Please note that the file refers to file format specific subfolders containing the data files:

ftp://ftp.sra.ebi.ac.uk/vol1/ERA645/ERA645809/fastq/PHESPV0057.R1.fastq.gz
ftp://ftp.sra.ebi.ac.uk/vol1/ERA645/ERA645809/fastq/PHESPV0057.R2.fastq.gz

To run the md5sum command these files should be downloaded into the fastq subfolder.

3. Execute the md5sum command:

md5sum -c ERR1438847.md5

Archive generated fastq files

Archive generated fastq files are organised by run accession number under vol1/fastq directory in ftp.sra.ebi.ac.uk:

ftp://ftp.sra.ebi.ac.uk/vol1/fastq/<dir1>[/<dir2>]/<run accession>

<dir1> is the first 6 letters and numbers of the run accession ( e.g. ERR000 for ERR000916 ),

<dir2> does not exist if the run accession has six digits. For example, fastq files for run ERR000916 are in directory: ftp://ftp.sra.ebi.ac.uk/vol1/fastq/ERR000/ERR000916/.

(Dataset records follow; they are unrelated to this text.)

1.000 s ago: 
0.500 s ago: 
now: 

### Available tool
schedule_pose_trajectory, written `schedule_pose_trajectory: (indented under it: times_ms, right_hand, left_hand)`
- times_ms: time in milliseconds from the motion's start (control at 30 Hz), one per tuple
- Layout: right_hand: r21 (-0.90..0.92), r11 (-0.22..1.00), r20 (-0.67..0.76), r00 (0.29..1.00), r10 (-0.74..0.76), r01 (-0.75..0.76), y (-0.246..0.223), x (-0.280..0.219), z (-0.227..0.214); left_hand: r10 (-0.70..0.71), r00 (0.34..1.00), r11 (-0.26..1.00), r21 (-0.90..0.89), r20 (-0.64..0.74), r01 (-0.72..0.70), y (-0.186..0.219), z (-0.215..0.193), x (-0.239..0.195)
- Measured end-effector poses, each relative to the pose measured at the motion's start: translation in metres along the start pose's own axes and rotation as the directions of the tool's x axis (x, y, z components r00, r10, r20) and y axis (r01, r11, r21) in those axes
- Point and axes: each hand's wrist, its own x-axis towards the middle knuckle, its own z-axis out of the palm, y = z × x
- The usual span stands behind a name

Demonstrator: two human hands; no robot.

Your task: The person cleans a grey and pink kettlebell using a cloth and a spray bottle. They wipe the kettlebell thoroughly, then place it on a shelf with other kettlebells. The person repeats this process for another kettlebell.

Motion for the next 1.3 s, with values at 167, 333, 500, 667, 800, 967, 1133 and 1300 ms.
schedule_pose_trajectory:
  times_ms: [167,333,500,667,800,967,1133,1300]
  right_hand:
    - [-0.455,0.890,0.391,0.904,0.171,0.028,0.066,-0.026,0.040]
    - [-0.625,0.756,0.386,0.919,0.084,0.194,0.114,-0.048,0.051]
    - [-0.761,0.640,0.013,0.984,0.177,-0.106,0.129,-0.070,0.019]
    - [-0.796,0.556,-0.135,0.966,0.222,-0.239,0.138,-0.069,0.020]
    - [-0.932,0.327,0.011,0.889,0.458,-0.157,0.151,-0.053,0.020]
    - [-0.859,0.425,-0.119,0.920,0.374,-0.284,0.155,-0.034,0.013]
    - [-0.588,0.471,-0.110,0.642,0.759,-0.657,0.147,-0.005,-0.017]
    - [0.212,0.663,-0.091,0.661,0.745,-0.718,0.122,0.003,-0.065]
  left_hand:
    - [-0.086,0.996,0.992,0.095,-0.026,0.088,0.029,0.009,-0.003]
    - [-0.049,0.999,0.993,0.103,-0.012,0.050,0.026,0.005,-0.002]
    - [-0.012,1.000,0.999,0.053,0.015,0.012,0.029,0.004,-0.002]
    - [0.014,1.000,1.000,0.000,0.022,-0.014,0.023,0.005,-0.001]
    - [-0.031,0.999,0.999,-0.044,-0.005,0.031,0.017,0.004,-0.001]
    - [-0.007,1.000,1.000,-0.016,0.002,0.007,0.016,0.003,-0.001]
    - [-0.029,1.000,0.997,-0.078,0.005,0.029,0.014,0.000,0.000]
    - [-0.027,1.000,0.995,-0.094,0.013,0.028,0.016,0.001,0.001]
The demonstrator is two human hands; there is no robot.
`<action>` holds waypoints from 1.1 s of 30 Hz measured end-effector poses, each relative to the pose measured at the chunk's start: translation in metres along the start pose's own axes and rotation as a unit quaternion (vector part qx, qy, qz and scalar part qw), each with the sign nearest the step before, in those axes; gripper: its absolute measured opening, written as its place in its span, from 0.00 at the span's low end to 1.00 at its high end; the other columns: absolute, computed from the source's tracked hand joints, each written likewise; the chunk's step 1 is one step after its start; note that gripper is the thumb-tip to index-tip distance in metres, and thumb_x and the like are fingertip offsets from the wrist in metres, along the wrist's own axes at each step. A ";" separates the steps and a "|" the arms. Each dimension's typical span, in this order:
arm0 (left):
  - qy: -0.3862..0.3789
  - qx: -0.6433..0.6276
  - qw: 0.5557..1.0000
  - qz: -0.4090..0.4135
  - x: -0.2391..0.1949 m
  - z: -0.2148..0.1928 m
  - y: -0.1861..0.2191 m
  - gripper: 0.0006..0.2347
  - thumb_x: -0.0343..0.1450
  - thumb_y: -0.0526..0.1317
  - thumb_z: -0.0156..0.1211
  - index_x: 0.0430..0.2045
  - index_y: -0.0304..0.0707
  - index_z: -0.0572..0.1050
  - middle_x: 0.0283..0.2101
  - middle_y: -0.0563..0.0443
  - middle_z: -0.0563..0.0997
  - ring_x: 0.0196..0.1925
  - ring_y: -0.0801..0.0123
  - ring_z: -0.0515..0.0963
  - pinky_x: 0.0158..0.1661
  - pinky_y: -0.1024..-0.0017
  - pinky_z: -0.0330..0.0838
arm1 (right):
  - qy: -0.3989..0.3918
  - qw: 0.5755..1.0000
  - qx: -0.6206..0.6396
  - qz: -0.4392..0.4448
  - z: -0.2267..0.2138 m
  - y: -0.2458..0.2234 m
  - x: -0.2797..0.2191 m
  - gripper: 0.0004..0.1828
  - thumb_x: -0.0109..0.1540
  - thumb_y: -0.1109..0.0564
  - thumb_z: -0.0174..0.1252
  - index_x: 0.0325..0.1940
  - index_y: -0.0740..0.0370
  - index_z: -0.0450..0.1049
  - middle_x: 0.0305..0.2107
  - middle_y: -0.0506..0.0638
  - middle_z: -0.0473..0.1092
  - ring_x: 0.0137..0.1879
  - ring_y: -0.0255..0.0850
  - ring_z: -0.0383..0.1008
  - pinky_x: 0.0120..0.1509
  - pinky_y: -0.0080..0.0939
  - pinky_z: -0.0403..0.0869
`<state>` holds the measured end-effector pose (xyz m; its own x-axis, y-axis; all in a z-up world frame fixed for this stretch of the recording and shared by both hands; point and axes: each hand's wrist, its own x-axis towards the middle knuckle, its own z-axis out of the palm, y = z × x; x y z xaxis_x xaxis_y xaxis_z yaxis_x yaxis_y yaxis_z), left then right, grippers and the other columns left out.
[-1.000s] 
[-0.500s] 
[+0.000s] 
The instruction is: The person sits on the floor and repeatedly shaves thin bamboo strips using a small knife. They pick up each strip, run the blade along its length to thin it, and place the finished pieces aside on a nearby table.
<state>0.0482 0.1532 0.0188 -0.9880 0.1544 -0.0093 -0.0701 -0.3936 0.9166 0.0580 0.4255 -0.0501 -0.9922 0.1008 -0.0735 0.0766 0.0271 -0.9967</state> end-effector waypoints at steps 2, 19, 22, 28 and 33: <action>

If the run accession has seven digits then the <dir2> is 00 + the last digit of the run accession. For example, fastq files for run SRR1016916 are in directory: ftp://ftp.sra.ebi.ac.uk/vol1/fastq/SRR101/006/SRR1016916/.

If the run accession has eight digits then the <dir2> is 0 + the last two digits of the run accession. 

If the run accession has nine digits then the <dir2> is the last three digits of the run accession. 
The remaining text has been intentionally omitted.